Detect changed files on your server in 5 minutes. I built a real-time security monitoring structure with Bash script, inotify, and Telegram bot.

Linux File Integrity Monitoring: Bash + Telegram Alert System
Miraç Eroğlu
April 22, 2026

Last month, a config file was silently modified on the kamupersonelhaber.com server, and I noticed it 3 days later. That's when I realized manual log checking doesn't work. Would you like to receive a Telegram notification within 30 seconds when critical files change on your server? I set up this system in 2 hours, and it's now running on all FUTIA projects.

In this article, we'll build a file integrity monitoring system from scratch. Without installing any 3rd party tools, using only bash, inotify-tools, and Telegram bot API. The system will do the following: monitor critical files like /etc/nginx/, wp-config.php,.env, send you a Telegram message on any change, keep JSON logs to record which file changed and when.

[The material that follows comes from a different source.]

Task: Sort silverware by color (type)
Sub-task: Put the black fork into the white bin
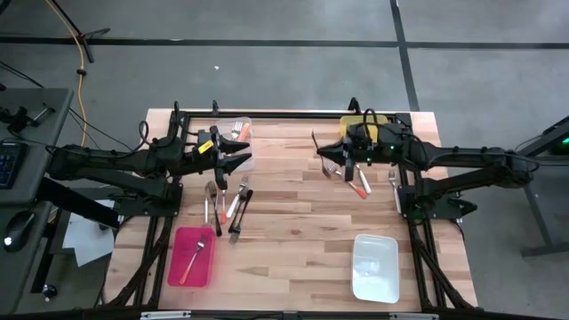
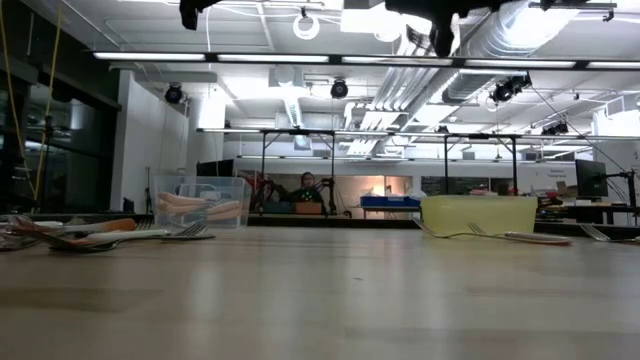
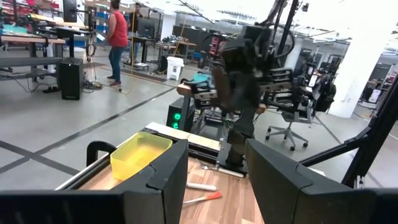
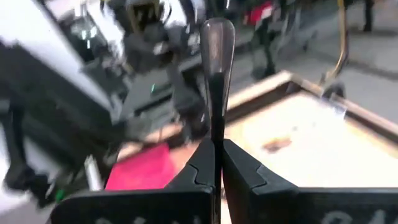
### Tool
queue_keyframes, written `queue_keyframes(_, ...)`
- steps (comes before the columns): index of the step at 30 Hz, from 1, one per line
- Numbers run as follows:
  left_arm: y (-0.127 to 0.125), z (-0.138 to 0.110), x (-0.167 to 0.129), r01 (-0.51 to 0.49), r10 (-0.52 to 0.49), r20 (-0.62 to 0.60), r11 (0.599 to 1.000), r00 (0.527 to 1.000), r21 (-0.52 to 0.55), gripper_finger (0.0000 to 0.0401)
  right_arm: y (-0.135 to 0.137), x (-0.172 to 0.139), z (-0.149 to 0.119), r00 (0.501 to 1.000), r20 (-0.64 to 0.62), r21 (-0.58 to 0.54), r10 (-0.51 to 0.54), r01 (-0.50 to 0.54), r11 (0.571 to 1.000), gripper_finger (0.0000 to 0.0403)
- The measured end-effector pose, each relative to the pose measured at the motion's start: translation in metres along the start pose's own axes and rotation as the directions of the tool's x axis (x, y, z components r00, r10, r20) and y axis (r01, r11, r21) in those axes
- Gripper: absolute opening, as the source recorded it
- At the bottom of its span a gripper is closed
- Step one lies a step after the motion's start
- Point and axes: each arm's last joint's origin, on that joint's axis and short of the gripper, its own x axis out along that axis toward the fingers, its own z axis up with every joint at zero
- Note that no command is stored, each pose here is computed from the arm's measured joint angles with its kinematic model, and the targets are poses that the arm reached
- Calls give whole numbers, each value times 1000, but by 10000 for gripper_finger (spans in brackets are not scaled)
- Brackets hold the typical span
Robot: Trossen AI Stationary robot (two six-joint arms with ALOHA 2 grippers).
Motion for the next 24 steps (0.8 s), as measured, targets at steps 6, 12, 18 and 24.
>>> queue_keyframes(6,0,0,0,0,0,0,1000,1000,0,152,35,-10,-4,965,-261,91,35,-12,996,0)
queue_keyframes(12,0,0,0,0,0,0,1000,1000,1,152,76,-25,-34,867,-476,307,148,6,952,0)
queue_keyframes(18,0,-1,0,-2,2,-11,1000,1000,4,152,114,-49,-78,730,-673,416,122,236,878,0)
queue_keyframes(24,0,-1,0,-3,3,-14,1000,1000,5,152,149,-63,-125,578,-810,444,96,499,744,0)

I'll show you a structure you can understand and adapt to your own needs, not just copy-paste ready scripts.

Why file integrity monitoring is important

Most security breaches start silently. A backdoor is added, a config line changes, a cron job is injected. By the time you notice, the attacker may have been roaming the system for days. I experienced this on doktorbul.com: a WordPress plugin was updated with a hidden eval() function inside. It sent spam mail from the server for 5 days, and the hosting provider blacklisted us.

The classic approach is: review logs once a week, investigate if there's anything suspicious. But this is a reactive method. File integrity monitoring is proactive: you take action the moment a change occurs. There are enterprise tools like Tripwire, AIDE, Samhain, but they mean 300-page documentation and complex config files. Overkill for a small project.

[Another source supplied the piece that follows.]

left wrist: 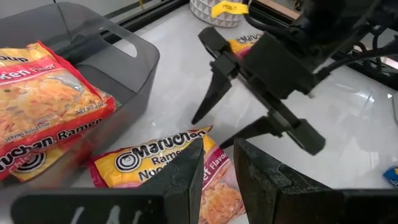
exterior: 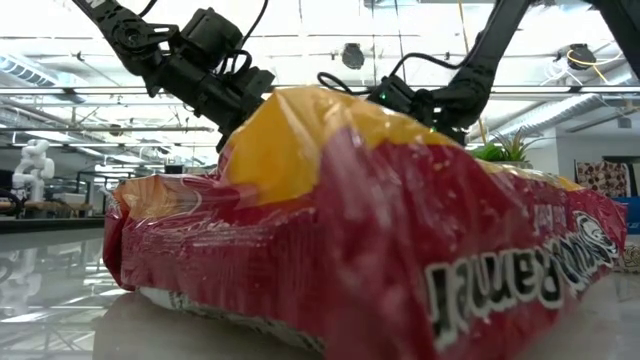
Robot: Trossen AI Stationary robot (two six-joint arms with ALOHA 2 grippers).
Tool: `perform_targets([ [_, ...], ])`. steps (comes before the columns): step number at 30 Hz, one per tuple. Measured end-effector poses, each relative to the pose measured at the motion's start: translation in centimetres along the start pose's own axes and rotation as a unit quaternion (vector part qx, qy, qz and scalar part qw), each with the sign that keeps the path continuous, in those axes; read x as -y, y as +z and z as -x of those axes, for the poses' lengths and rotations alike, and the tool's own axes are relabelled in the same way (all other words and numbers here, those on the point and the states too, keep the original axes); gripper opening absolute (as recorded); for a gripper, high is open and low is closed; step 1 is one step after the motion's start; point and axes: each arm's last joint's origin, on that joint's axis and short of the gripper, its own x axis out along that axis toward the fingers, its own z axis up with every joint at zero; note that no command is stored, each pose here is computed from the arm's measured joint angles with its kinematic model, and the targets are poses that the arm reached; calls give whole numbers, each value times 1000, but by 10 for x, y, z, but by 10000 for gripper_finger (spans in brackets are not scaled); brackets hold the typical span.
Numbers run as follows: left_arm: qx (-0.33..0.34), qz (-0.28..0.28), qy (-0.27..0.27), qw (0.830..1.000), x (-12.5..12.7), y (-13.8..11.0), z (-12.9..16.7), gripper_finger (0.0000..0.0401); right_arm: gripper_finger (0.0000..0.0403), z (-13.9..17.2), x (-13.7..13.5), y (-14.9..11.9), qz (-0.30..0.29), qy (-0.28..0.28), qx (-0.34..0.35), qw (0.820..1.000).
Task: Sort Maruchan noodles
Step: Put the top right red noodle pack into the white bin
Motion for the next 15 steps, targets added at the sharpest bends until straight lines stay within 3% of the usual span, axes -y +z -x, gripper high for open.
perform_targets([
  [5,-1,0,-1,1000,1,0,0,92,158,-6,3,-2,-12,0,10,1000],
  [12,-3,-8,0,1000,0,-1,0,92,30,-6,7,-3,-19,30,11,999],
  [15,-8,-16,1,1000,0,-2,0,92,8,-6,9,-2,-18,24,18,999],
])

A Bash script is sufficient because:

  • inotify works at kernel level, minimal CPU consumption
  • Telegram bot API is 5 lines of curl command
  • When run as a systemd service, it becomes daemonized
  • Single file, easily versionable

In FUTIA projects, I monitor these files: /etc/nginx/sites-available/, /var/www/html/.env, /home/deploy/.ssh/authorized_keys, /etc/crontab. You set it up once, then forget about it. But when a change occurs, a notification drops on your phone.

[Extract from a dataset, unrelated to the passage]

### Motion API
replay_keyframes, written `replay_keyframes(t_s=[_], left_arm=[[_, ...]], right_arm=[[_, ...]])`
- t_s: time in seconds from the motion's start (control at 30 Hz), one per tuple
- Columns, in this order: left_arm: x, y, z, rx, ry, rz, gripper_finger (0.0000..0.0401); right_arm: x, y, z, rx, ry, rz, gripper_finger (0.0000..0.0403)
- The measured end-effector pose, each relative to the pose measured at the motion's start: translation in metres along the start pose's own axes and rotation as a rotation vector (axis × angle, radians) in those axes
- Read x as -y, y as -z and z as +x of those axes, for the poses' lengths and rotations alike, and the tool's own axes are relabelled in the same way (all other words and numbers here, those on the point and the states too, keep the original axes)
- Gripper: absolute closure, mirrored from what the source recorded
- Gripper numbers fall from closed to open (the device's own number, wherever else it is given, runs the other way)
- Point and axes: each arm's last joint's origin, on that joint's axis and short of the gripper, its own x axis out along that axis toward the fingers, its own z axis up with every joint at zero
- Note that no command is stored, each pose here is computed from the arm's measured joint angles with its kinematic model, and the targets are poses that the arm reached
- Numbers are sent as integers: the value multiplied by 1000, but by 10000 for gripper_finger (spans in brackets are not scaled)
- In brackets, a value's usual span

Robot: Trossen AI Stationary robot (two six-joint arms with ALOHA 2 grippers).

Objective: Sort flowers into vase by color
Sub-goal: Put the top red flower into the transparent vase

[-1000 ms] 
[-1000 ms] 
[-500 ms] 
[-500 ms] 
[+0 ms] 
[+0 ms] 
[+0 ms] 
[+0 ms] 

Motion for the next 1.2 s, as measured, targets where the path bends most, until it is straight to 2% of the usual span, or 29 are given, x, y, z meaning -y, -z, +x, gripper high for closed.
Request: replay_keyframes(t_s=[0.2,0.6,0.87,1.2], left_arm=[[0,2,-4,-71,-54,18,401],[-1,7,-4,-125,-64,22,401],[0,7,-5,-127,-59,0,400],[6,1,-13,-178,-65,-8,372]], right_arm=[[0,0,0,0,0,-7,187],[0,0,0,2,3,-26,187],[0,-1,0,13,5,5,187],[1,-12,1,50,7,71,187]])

Creating a Telegram bot and getting a token

First step is setting up a Telegram bot. You can handle it in 2 minutes with BotFather. Search for @BotFather on Telegram, type /newbot. Give it a bot name, choose a unique username. It will give you a token, something like: 6234567890:AAHdqTcvCH1vGWJxfSeofSAs0K5PALDsaw. Save this token somewhere safe, never put it in a public repo.

Now you need to find your chat ID. Send a message to your bot, then open this URL in your browser:

https://api.telegram.org/bot6234567890:AAHdqTcvCH1vGWJxfSeofSAs0K5PALDsaw/getUpdates

You'll see "chat":{"id":123456789} in the JSON response. This is your chat ID. With the bot token and chat ID, you can now send messages to Telegram from anywhere.

In FUTIA projects, I use a separate bot for each server. This way I instantly know which server the notification came from. For example, doktorbul-monitor, diolivo-watcher. Alternatively, you can use a single bot with different chat IDs (group or channel).

Run this command to test:

curl -s -X POST https://api.telegram.org/bot6234567890:AAHdqTcvCH1vGWJxfSeofSAs0K5PALDsaw/sendMessage -d chat_id=123456789 -d text="Test message"

If you received a notification on your phone, you're ready. If not, the token or chat ID is wrong. Check the getUpdates output again.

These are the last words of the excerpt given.